My personal experience from working in a few large umbrella projects (note that this is not due to the tech itself, just what happened with the folks using it) have mostly shown issues with premature and incorrect separation of concerns. This is a human problem, not a tech one. Symptoms of these are having sub-apps called core, core_db, utils… that are required everywhere in a project. Basically, instead of thinking in contexts within a non-umbrella app, folks try (incorrectly) to abstract those into apps. Sometimes, they mean well too.

If you can’t run tests in your sub-app without requiring other apps, you should likely have a flat structure and use contexts instead.
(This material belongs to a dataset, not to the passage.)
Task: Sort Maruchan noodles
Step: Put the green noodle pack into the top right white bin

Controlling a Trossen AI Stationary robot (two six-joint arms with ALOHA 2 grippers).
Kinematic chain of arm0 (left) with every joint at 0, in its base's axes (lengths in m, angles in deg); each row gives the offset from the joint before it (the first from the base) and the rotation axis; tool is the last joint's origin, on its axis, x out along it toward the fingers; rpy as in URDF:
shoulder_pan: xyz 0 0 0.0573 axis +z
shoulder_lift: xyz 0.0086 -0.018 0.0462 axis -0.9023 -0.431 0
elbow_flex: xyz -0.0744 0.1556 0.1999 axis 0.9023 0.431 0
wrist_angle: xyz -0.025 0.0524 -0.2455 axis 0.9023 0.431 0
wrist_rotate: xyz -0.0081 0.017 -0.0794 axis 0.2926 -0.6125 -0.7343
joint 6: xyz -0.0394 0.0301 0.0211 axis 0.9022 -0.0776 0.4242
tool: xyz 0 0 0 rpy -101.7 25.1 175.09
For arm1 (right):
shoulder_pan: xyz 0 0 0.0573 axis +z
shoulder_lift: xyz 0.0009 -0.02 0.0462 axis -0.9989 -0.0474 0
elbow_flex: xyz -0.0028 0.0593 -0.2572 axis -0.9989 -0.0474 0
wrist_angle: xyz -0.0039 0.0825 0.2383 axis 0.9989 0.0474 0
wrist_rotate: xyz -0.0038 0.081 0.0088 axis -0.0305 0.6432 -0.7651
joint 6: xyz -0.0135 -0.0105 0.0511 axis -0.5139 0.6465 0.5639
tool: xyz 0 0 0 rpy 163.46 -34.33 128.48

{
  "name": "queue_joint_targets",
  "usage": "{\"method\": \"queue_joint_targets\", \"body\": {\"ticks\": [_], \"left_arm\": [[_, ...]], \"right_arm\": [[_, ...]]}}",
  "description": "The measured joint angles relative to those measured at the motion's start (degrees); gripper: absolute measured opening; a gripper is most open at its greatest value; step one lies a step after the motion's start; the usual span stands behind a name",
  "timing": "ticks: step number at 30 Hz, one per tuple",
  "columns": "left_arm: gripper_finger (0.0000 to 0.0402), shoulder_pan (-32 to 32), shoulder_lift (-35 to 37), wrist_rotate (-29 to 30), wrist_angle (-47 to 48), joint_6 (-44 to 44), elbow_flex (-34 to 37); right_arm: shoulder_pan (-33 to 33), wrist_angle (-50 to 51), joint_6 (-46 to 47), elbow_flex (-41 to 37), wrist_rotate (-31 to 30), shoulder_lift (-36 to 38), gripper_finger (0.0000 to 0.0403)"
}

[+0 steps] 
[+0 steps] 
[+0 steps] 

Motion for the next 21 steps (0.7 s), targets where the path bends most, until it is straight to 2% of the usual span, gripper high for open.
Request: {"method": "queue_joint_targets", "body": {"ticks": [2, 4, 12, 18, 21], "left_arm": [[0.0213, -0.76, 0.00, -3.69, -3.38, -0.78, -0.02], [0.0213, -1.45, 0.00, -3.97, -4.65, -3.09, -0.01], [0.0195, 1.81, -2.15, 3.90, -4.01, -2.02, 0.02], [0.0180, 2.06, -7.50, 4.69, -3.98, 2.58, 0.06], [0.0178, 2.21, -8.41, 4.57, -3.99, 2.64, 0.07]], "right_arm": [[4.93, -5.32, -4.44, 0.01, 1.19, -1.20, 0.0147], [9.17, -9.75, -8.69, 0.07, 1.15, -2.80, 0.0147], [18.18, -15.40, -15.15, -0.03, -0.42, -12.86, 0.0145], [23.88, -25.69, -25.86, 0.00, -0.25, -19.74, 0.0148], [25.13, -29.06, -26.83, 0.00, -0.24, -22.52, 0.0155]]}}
If you have issues with dependencies (your own), you should reconsider the structure as well. Folks can use behaviours and define boundaries within the contexts if they are inclined (and get Mox for free out of the box if done properly). If you share the same database and have multiple sub-apps calling into it (and having issues with it), maybe your abstraction is incorrect. It is self imposed complexity most of the time. Some folks just want to do it too, because, they can.

These have been the bad experiences with it. Again, this is not related to the umbrella structure itself, but they did happen with folks that used it because they could.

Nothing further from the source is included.